Die Arbeiten zur grundlegenden Neugestaltung des Marktplatzes haben begonnen. In diesem Zuge wird auch der Hang unter der Stadtkirche St. Georg zu einem erheblichen Teil abgetragen und neu angelegt. Damit stellte sich die Frage, wo das Ehrenmal für die Opfer der Kriege einen neuen Platz finden soll.

„Es war eine Frage, die in der Phase der Planung sehr diskutiert wurde“, erklärt Stadtplanerin Christine Schirmer. Der Vorschlag, das Ehrenmal auf den Friedhof umzusetzen, wurde recht schnell wieder verworfen. „Man war sich einig, dass es zum Marktplatz gehört, wo es alle sehen können“, sagt Christine Schirmer.

Nicht nur gut sichtbar sollte das Ehrenmal am neuen Standort sein. Es sollte auch weiterhin möglich sein, etwa am Volkstrauertag dort Kränze niederzulegen und Gedenkfeiern auszurichten. So fiel die Wahl auf einen Platz weiter oben am Hang, näher an der Kirche. „Es wird eine Zuwegung gebaut und der Platz so gestaltet, dass Raum für die Gedenkfeiern da ist“, erklärt Christine Schirmer. Und vor allem wird das Ehrenmal dann auch gut vom Marktplatz aus zu sehen sein.

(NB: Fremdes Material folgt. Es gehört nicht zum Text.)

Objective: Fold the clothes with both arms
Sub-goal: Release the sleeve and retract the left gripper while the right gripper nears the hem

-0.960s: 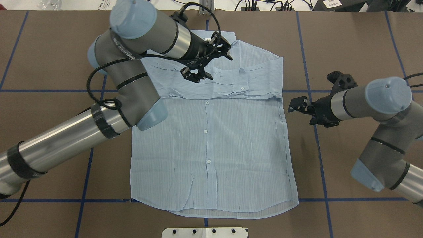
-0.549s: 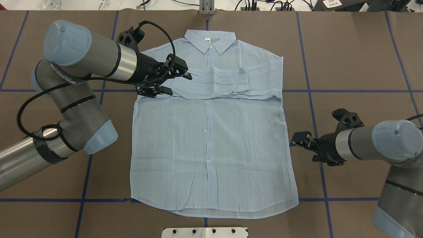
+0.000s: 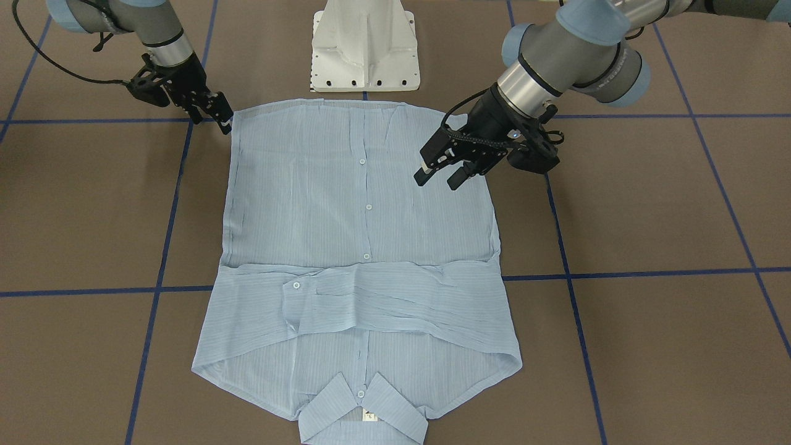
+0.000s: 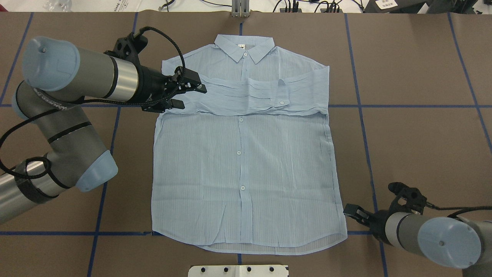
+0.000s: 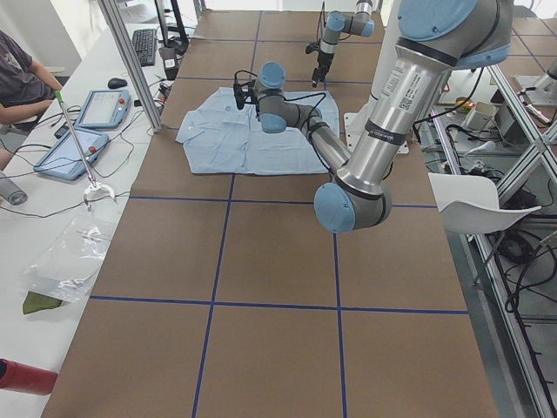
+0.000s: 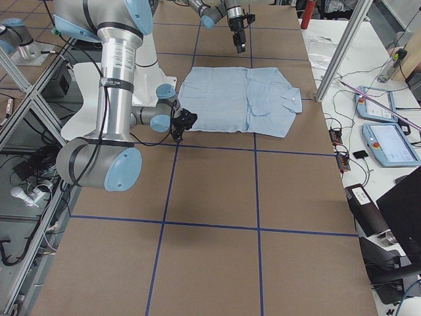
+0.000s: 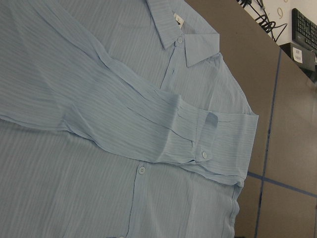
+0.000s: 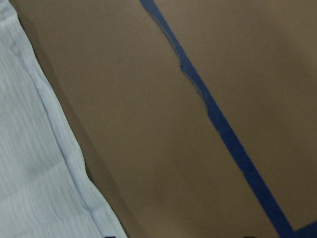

Dass der Darstellung so viel Beachtung geschenkt wurde, hat auch mit der Geschichte des Ehrenmals zu tun, das in den Jahren 1953/54 von Gustav Reißmann gestaltet wurde. Es steht unter dem Motto „Ums nackte Leben“ und zeigt drei Gestalten, die zum Teil verwundet sind. So soll der Schrecken des Krieges ausgedrückt werden. Auf dem Sockel steht die Widmung „Den Opfern“. Damit werden nicht nur die gefallenen Soldaten einbezogen, sondern alle Menschen, die durch den Krieg getötet, verwundet oder vertrieben wurden.

Werk eines Neustadters Der Künstler war ein Sohn der Stadt. Seine Eltern waren der Bossierer Carl Moritz Reißmann und Maria Ernestine, eine geborene Dorn. Sohn Gustav, der 1887 zur Welt kam, besuchte zunächst die Volksschule und dann die Industrie- und Gewerbeschule in Neustadt. Ab 1905 vertiefte er seine Ausbildung in Dresden, wo er drei Jahre lang die Kunstgewerbeschule besuchte, bis er 1908 in die Akademie der Bildenden Künste aufgenommen wurde.

Der Erste Weltkrieg unterbrach sein Schaffen. Er wurde Soldat und kehrte als Leutnant aus dem Krieg zurück. In den folgenden Jahren musste er zunächst ein Lungenleiden auskurieren, bevor er sich in Dresden ein eigenes Atelier aufbaute. Reißmann fand Anerkennung für seine Kunst und erreichte auch wirtschaftlich einen gewissen Erfolg. Als Dresden im Februar 1945 durch Luftangriffe völlig zerstört wurde, verlor Gustav Reißmann seinen gesamten Besitz. Er kehrte in seine Heimatstadt Neustadt zurück und schuf hier vor allem Figuren für die heimische Spielwarenindustrie sowie Kleinplastiken und Reliefs.

Den Auftrag für das Ehrenmal konnte er nicht mehr selbst umsetzen. Gustav Reißmann starb im Januar 1954. Nach seinen Entwürfen vollendete Wilhelm Neuhäuser das Ehrenmal. Die Einweihung fand am 14. November 1954 statt. Auch das Ehrenmal für die Gefallenen im Stadtteil Haarbrücken ist eine Arbeit von Gustav Reißmann und ebenso die Plastik „Maurer“ in der Krieger-Gedächtnissiedlung. Bekanntere Werke finden sich in Dresden und anderen ostdeutschen Städten. Etwa ein Relief am Königsufer in Dresden oder ein Zierbrunnen im Kurpark der Stadt. Im Erzgebirge gestaltete Reißmann ein Erinnerungsmal für die Opfer einer Überschwemmungskatastrophe im Jahr 1927.